St. Michael war nur der Auftakt für eine ganze Reihe von Kirchen - aber auch Profanbauten - die der bekannte Architekt Josef Franke zwischen 1912 und 1938 im Bottroper Stadtgebiet entwarf.

Nachdem er anfangs bei St. Michael noch mit neuromanischen Formen spielte, griff er ab 1915 bei der benachbarten St. Joseph-Kirche teilweise auf spätgotische Zitate zurück, verarbeitete aber auch Vorbilder wuchtiger Westwerke, wie zum Beispiel des Mindener Doms, in der Turmfassade und deren Aufbau und schuf ein bis heute beeindruckenden Fantasie-Gewölbe (die WAZ wird später ausführlicher berichten).

Nach einigen Anbauten, die Franke an der Cyriakus-Kirche vornahm, begann er 1927 mit dem Neubau von Herz-Jesu. Dort war durch Bergschäden die erste neugotische Herz-Jesu-Kirche von 1902 so beschädigt worden, dass ein kompletter Neubau notwendig wurde.
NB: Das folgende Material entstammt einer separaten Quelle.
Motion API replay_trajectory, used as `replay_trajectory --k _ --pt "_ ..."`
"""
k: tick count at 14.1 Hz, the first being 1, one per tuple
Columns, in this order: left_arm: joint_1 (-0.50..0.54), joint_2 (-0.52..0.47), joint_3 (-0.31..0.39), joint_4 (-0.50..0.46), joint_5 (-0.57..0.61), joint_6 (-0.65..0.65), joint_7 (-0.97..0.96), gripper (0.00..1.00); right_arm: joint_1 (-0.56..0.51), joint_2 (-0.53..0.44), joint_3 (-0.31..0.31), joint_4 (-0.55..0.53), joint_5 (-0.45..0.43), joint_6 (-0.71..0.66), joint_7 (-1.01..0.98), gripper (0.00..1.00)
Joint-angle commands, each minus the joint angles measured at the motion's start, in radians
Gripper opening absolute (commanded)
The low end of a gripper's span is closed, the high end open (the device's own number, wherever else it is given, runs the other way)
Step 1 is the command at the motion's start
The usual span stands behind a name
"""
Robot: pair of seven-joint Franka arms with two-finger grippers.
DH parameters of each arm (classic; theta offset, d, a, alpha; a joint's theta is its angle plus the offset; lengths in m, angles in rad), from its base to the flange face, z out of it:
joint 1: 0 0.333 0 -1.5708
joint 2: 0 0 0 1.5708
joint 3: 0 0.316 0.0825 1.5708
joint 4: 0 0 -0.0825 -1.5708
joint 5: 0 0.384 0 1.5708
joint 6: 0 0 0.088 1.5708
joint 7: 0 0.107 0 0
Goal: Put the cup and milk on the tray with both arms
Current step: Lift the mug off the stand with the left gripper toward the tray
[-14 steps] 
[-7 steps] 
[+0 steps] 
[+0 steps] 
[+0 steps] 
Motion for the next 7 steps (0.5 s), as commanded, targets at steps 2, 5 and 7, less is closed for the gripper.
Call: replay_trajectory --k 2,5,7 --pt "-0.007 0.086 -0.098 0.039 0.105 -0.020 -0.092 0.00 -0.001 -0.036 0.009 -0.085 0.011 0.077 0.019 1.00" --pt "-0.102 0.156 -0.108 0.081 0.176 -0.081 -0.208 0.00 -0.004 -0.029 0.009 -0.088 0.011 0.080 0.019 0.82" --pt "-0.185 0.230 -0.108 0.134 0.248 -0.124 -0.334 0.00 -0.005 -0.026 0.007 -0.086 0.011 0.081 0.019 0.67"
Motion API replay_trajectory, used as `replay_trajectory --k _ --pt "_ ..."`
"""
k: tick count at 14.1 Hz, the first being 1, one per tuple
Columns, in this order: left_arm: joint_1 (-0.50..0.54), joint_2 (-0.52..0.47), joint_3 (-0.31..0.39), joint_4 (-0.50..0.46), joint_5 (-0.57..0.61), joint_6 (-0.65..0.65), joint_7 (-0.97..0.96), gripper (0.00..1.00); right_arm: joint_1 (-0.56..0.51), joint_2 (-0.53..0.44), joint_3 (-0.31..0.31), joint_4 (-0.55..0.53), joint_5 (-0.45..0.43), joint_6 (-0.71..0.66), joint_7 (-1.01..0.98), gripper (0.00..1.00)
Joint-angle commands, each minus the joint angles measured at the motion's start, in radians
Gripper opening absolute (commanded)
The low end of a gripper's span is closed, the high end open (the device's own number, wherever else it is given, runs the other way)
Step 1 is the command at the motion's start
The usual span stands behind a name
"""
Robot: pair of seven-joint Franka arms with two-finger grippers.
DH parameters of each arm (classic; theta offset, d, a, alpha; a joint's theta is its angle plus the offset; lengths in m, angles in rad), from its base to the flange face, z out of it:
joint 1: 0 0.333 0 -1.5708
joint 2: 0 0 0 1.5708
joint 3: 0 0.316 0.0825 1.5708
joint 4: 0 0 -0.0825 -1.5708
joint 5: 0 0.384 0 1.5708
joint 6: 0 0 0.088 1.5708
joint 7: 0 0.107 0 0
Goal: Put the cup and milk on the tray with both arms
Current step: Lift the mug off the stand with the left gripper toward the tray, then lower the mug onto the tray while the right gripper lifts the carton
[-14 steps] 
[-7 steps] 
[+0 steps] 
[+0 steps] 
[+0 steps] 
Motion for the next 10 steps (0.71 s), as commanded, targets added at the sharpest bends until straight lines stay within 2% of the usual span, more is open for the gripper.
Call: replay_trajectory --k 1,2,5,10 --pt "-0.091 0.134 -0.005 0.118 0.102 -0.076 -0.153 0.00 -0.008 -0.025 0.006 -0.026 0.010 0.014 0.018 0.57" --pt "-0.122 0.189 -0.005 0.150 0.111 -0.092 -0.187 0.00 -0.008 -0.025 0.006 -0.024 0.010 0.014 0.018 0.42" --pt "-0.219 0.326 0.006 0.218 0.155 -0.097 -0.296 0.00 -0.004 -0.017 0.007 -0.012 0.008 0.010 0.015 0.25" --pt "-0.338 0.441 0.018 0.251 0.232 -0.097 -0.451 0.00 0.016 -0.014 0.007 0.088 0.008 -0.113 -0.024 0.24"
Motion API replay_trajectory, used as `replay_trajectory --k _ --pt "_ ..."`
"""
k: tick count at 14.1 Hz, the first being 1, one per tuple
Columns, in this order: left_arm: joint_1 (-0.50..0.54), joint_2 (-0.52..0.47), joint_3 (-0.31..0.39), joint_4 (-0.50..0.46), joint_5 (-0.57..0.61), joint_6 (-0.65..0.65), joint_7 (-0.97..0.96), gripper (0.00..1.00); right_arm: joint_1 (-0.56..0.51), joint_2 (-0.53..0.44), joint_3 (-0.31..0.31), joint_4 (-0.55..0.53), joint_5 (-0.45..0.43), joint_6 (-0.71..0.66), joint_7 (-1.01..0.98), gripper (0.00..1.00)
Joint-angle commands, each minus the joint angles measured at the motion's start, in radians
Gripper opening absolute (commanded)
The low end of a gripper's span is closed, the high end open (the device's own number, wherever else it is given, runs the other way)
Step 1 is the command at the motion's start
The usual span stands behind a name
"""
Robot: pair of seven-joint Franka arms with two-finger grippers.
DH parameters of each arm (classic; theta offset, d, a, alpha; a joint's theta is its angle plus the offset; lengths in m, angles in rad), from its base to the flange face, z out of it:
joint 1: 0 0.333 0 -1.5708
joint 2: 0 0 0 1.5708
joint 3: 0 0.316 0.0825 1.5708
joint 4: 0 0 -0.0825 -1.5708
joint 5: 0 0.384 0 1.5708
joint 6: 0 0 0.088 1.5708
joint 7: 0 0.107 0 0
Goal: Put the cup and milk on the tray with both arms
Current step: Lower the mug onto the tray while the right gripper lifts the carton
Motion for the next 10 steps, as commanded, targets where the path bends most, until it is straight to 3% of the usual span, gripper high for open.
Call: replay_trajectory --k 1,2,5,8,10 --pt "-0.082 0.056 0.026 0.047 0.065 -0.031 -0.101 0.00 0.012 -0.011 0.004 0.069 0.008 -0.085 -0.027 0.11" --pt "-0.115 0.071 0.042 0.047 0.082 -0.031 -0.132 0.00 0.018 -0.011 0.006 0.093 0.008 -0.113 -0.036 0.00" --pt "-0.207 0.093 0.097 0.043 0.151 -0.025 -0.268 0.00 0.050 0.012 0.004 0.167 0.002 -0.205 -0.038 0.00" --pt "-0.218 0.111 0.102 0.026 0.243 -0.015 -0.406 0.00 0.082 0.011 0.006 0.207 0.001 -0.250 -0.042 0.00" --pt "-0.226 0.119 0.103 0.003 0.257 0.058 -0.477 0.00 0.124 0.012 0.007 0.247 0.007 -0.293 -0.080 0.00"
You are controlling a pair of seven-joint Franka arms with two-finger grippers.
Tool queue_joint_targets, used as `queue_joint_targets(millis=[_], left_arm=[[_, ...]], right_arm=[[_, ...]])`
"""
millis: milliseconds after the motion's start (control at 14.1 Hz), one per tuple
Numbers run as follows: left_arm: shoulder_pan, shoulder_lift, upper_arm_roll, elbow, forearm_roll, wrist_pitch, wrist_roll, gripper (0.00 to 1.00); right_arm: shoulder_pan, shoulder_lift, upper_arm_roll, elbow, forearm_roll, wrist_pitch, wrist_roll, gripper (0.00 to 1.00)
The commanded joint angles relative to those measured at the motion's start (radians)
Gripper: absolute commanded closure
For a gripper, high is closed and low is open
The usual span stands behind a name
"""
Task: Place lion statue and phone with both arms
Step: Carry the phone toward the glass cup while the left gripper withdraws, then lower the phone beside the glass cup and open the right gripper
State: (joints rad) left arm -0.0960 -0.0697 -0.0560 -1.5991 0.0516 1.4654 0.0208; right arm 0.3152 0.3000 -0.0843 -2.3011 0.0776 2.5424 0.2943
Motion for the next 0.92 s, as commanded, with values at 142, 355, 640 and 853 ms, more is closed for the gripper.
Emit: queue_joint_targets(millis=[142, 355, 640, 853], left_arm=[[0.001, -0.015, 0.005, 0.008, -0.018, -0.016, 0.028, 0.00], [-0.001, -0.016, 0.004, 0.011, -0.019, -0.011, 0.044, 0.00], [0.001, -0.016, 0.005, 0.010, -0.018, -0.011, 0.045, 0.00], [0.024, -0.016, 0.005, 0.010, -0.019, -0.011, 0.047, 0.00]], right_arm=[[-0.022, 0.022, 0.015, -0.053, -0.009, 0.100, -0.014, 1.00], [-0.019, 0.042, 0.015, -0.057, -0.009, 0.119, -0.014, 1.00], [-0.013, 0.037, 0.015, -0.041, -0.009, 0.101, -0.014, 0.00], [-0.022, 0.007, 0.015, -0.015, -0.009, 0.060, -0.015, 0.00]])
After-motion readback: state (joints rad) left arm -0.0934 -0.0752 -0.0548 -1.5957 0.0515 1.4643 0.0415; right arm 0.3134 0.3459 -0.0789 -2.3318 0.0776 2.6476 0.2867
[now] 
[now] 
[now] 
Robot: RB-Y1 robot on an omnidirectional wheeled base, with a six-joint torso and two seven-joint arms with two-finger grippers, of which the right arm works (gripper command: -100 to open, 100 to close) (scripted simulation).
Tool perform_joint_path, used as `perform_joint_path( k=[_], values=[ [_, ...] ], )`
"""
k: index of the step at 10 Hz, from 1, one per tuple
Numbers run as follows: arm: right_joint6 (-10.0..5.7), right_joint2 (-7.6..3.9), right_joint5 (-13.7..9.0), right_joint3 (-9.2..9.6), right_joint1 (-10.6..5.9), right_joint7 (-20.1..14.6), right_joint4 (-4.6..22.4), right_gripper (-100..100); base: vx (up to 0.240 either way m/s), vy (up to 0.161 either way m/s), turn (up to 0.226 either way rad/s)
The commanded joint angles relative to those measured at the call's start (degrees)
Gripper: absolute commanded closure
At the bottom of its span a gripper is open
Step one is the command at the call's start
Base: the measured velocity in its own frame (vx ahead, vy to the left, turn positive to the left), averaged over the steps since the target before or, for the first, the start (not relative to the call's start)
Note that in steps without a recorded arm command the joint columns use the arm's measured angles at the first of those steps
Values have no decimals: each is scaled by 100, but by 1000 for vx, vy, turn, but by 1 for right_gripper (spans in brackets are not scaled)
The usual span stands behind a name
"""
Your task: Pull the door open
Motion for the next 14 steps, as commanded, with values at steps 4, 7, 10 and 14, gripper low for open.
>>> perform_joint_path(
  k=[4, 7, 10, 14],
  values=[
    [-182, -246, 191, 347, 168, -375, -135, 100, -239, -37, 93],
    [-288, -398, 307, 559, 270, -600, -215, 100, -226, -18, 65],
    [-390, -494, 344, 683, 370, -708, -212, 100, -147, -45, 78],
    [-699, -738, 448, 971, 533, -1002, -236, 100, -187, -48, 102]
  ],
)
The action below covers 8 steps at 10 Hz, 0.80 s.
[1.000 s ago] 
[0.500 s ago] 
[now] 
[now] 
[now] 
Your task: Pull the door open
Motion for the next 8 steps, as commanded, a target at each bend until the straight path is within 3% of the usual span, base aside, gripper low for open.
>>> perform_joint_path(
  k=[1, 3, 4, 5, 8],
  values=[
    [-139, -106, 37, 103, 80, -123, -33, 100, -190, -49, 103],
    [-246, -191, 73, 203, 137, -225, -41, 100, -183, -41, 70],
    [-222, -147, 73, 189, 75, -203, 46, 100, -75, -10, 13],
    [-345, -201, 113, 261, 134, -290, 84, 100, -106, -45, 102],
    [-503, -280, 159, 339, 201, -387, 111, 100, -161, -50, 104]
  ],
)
Im selben Jahr war Baubeginn für St. Ludgerus im Fuhlenbrock. An beiden Kirchen zeigt sich bereits ein anderes Stilempfinden und die Weiterentwicklung vom wuchernden Eklektizismus zur funktionalistischen Industriearchitektur, die zugleich Elemente des Expressionismus aufnimmt. Für den früheren Essener Stadtteil Ebel, der seit 1929 zu Bottrop gehört, schuf Franke 1937/38 die Kirche St. Matthias, ein schlichter, moderner Ziegelbau.